━━ INPUT FOR THIS TASK

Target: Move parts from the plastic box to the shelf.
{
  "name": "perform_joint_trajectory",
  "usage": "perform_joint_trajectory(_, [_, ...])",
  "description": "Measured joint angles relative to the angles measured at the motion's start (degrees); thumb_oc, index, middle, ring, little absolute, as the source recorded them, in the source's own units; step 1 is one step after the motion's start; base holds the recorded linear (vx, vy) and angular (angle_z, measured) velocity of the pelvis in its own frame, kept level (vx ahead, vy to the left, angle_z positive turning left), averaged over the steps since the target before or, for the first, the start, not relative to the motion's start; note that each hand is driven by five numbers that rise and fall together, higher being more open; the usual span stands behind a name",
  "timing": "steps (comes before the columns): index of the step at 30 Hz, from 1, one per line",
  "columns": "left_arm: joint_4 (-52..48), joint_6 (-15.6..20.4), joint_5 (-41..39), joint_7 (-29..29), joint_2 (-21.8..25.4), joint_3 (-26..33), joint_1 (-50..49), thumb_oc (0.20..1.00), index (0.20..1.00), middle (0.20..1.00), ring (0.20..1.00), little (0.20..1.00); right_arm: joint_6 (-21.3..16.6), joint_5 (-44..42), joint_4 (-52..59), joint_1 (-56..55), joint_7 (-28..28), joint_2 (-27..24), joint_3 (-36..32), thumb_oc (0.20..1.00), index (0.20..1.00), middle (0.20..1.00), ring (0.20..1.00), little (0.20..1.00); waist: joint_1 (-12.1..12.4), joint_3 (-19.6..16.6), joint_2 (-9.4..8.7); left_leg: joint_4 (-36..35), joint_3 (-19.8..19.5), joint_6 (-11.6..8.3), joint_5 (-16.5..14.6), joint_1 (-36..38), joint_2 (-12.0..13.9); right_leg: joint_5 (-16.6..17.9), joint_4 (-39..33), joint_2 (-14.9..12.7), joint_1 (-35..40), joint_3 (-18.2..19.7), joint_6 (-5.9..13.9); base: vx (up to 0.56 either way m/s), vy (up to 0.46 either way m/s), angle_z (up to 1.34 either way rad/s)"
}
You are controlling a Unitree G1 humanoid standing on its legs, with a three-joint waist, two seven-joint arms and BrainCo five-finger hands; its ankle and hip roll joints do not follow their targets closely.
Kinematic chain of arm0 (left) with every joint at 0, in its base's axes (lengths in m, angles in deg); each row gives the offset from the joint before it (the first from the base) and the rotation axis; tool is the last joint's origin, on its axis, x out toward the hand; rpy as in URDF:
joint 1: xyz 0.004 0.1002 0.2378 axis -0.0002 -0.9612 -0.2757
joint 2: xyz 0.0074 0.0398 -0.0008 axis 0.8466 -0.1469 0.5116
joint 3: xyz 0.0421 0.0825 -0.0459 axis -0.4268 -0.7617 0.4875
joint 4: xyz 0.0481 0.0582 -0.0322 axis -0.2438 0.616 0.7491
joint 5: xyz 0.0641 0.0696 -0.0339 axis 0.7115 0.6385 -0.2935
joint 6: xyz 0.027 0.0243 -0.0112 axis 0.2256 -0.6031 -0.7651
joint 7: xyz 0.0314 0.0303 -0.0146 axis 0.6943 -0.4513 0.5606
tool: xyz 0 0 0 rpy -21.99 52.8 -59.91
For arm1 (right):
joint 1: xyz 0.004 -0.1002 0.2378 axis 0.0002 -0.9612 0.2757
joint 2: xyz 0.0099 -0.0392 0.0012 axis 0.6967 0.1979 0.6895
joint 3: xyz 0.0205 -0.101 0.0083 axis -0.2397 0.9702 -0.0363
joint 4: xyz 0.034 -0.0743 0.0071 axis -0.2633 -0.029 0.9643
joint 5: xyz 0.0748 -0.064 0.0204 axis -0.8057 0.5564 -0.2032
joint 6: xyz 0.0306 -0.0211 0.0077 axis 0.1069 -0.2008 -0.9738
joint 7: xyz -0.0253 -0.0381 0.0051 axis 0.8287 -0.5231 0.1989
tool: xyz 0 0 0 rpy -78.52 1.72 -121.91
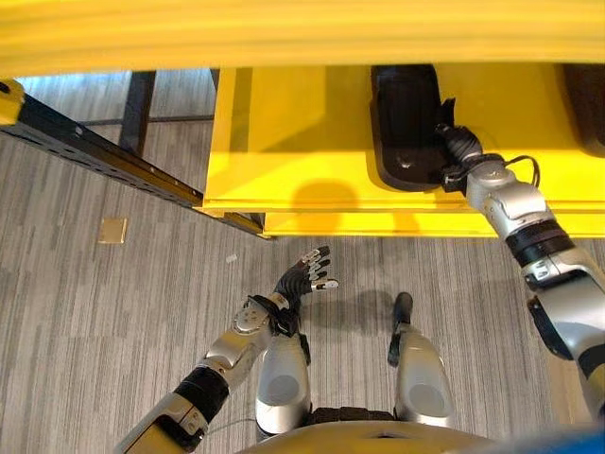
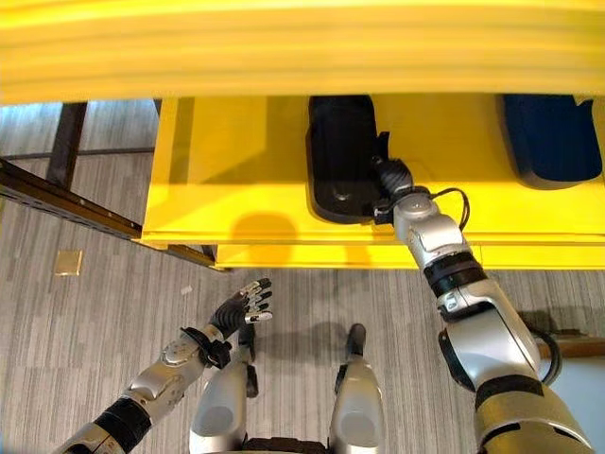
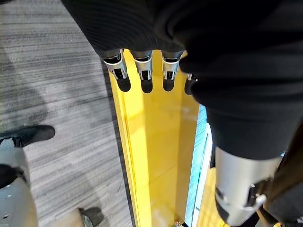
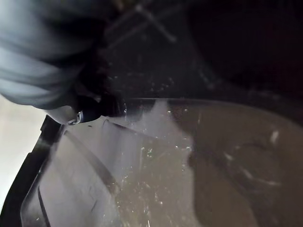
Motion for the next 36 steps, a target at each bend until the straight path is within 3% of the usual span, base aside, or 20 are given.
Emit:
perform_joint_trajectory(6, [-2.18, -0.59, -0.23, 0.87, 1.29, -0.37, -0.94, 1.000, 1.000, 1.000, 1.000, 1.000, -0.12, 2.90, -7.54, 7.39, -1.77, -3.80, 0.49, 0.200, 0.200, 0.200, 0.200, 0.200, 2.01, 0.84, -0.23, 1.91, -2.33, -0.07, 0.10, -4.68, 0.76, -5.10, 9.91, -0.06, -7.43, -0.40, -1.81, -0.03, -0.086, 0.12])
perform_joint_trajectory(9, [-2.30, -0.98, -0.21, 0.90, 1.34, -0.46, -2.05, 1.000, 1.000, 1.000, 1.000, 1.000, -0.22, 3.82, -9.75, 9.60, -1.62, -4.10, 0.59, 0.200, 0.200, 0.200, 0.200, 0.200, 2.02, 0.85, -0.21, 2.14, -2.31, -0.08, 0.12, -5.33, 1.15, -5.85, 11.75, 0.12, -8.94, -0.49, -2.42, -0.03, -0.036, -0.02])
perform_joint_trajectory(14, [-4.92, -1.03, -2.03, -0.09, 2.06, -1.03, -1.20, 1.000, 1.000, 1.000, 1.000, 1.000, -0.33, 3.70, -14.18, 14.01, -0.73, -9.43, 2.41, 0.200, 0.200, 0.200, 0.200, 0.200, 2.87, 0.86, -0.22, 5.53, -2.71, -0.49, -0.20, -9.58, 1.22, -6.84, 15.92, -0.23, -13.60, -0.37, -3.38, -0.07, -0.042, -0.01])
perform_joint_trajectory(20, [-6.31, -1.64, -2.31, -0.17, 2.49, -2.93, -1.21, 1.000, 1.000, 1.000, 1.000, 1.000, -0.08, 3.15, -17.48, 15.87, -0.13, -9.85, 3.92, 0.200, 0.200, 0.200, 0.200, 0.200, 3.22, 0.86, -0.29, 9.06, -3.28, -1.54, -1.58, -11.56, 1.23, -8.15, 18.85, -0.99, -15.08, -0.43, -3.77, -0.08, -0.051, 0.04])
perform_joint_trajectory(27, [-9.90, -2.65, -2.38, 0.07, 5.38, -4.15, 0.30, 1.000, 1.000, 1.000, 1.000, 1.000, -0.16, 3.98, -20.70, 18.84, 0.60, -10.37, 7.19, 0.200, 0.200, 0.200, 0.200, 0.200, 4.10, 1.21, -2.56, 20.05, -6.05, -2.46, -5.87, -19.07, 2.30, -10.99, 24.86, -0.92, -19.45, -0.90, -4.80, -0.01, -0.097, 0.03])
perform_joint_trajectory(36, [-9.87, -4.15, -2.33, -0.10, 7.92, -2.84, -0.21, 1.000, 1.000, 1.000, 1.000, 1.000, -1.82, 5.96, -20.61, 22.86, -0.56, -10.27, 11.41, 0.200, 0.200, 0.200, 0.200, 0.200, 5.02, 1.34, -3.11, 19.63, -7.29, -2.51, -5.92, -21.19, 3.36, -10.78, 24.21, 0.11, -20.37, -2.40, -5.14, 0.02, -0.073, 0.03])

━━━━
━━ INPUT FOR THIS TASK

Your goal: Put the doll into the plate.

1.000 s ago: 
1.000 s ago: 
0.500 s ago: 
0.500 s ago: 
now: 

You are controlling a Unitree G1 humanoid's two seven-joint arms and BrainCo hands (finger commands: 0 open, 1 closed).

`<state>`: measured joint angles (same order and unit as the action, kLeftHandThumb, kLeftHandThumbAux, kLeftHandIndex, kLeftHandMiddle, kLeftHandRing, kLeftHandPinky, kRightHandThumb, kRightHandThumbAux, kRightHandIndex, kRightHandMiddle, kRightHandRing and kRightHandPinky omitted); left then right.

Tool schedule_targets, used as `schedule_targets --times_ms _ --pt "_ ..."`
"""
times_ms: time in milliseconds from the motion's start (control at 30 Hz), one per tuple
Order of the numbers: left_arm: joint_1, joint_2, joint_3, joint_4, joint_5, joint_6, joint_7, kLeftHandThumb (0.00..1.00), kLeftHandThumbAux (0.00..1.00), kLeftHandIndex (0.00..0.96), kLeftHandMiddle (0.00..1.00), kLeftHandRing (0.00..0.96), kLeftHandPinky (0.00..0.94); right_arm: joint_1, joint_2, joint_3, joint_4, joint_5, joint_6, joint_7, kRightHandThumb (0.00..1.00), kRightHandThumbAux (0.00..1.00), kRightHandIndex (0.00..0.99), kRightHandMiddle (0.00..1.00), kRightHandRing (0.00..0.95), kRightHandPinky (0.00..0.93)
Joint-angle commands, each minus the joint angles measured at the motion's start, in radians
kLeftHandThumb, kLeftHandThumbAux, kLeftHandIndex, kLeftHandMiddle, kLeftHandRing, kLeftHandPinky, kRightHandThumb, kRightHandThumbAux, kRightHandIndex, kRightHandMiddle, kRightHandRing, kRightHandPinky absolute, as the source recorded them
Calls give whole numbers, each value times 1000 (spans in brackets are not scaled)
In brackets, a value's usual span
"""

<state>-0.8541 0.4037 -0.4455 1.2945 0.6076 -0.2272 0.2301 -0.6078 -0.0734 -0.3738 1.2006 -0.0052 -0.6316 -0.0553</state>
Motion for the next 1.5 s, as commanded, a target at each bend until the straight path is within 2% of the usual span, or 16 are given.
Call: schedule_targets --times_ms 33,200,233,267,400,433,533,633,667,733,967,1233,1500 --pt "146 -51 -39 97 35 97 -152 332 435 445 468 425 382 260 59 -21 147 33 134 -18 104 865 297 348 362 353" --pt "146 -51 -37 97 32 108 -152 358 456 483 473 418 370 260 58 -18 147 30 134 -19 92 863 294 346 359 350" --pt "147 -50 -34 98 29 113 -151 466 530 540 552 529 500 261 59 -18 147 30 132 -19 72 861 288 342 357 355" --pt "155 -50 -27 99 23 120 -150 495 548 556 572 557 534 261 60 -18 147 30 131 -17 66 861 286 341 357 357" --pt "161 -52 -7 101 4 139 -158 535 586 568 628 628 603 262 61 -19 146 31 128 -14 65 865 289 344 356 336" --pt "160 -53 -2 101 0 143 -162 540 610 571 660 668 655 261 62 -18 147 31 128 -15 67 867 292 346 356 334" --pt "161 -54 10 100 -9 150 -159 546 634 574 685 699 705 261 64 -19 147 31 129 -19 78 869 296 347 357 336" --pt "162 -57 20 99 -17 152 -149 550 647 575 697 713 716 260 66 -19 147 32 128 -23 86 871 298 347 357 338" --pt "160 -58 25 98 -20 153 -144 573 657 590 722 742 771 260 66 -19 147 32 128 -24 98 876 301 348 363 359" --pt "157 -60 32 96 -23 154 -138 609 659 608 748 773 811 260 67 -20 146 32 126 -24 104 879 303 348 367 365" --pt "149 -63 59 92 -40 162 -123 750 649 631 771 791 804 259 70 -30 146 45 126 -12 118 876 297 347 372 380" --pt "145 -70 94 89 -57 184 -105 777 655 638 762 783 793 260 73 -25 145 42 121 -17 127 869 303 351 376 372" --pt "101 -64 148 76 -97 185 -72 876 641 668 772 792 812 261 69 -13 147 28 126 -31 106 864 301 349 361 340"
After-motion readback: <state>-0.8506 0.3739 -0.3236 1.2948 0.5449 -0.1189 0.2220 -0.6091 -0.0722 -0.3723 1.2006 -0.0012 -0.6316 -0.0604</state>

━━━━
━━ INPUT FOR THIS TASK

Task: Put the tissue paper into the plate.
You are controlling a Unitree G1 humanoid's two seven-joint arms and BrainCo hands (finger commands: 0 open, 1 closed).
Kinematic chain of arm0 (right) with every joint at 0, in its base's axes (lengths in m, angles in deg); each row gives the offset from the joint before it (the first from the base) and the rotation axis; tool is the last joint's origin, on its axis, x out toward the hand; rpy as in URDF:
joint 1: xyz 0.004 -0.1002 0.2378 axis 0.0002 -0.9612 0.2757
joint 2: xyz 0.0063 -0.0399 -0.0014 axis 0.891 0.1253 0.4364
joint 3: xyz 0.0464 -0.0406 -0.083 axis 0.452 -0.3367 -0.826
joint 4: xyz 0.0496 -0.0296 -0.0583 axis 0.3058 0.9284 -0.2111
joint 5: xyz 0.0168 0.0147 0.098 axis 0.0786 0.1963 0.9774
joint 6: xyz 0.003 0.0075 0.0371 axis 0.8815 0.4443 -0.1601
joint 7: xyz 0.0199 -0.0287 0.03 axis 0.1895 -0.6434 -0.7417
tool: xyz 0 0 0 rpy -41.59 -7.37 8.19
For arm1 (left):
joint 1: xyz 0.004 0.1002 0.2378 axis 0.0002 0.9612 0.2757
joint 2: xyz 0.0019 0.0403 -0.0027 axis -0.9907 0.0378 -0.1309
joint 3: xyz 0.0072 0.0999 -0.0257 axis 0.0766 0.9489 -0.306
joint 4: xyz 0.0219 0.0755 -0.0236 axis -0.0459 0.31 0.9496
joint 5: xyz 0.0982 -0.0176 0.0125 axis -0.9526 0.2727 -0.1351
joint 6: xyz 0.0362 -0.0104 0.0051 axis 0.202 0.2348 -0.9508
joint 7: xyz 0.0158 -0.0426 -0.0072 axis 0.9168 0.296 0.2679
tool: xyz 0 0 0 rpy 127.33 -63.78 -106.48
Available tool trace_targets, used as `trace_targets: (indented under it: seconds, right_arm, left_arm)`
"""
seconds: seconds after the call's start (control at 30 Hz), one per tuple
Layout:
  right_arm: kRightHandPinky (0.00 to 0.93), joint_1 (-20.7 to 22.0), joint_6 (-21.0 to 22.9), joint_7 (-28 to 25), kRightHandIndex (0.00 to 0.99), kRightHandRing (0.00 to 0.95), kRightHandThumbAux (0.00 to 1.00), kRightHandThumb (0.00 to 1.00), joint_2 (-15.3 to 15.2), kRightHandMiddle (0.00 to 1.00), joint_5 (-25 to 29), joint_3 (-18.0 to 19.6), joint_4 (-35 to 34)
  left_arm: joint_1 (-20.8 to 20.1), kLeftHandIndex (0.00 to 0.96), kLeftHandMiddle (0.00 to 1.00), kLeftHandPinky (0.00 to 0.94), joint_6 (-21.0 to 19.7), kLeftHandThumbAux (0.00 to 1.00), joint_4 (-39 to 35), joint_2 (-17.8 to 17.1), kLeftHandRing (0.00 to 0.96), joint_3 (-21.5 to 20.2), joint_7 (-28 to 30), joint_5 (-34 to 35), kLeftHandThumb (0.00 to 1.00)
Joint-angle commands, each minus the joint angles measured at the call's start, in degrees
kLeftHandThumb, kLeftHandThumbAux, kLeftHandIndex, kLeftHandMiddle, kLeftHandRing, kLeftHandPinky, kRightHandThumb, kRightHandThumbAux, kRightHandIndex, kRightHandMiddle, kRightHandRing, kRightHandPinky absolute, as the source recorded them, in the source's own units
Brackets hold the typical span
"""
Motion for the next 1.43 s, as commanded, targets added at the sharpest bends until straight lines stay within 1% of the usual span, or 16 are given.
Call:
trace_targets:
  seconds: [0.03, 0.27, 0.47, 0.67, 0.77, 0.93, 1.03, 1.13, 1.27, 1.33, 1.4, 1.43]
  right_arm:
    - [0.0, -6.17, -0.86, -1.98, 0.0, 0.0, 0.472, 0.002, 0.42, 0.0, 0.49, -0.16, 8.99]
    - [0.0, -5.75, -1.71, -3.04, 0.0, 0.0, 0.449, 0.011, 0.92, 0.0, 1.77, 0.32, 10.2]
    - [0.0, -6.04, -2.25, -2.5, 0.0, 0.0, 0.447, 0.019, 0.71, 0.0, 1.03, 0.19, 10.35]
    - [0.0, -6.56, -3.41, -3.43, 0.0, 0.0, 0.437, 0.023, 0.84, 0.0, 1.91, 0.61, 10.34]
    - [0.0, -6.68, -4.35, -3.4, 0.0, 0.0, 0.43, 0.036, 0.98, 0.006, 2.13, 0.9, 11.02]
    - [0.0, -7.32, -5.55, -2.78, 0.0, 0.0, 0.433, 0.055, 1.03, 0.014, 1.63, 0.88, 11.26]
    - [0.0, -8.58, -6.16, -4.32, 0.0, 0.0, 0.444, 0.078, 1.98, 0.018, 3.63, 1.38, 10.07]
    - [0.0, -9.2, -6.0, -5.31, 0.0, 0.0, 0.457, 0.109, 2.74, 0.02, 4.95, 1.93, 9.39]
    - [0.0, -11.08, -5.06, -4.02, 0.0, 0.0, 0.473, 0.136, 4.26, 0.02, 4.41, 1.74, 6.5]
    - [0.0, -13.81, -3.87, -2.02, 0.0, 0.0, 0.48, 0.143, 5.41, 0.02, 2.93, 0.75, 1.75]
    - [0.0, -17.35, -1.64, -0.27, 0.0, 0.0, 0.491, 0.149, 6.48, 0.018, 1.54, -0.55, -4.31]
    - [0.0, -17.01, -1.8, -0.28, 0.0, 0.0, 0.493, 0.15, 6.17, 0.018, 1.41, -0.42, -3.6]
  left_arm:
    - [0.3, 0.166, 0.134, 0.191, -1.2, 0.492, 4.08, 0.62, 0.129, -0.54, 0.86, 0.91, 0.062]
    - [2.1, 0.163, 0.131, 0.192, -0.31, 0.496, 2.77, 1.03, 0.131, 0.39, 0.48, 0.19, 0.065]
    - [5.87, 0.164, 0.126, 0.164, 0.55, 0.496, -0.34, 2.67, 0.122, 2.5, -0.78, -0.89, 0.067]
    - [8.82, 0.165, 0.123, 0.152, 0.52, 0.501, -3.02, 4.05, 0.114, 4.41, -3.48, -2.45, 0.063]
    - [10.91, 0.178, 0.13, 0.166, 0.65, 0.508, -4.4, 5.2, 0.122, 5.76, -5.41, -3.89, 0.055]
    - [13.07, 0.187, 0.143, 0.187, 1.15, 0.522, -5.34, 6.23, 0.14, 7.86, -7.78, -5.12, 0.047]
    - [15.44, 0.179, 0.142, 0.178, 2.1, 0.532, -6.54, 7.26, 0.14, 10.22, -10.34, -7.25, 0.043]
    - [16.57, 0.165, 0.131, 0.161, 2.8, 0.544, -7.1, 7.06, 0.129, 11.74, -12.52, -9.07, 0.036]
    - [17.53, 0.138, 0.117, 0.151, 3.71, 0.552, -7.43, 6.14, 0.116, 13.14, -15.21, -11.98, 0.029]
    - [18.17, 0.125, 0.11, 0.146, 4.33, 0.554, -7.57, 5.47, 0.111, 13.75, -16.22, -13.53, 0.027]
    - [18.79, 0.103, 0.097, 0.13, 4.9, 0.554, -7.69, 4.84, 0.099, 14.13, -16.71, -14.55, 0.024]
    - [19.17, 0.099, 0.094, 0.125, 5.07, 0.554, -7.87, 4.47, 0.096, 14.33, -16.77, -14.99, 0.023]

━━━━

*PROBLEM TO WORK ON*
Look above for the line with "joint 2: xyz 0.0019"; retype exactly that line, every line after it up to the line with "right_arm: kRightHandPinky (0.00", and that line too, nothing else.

*SOLUTION FOR THIS PROBLEM*
joint 2: xyz 0.0019 0.0403 -0.0027 axis -0.9907 0.0378 -0.1309
joint 3: xyz 0.0072 0.0999 -0.0257 axis 0.0766 0.9489 -0.306
joint 4: xyz 0.0219 0.0755 -0.0236 axis -0.0459 0.31 0.9496
joint 5: xyz 0.0982 -0.0176 0.0125 axis -0.9526 0.2727 -0.1351
joint 6: xyz 0.0362 -0.0104 0.0051 axis 0.202 0.2348 -0.9508
joint 7: xyz 0.0158 -0.0426 -0.0072 axis 0.9168 0.296 0.2679
tool: xyz 0 0 0 rpy 127.33 -63.78 -106.48
Available tool trace_targets, used as `trace_targets: (indented under it: seconds, right_arm, left_arm)`
"""
seconds: seconds after the call's start (control at 30 Hz), one per tuple
Layout:
  right_arm: kRightHandPinky (0.00 to 0.93), joint_1 (-20.7 to 22.0), joint_6 (-21.0 to 22.9), joint_7 (-28 to 25), kRightHandIndex (0.00 to 0.99), kRightHandRing (0.00 to 0.95), kRightHandThumbAux (0.00 to 1.00), kRightHandThumb (0.00 to 1.00), joint_2 (-15.3 to 15.2), kRightHandMiddle (0.00 to 1.00), joint_5 (-25 to 29), joint_3 (-18.0 to 19.6), joint_4 (-35 to 34)

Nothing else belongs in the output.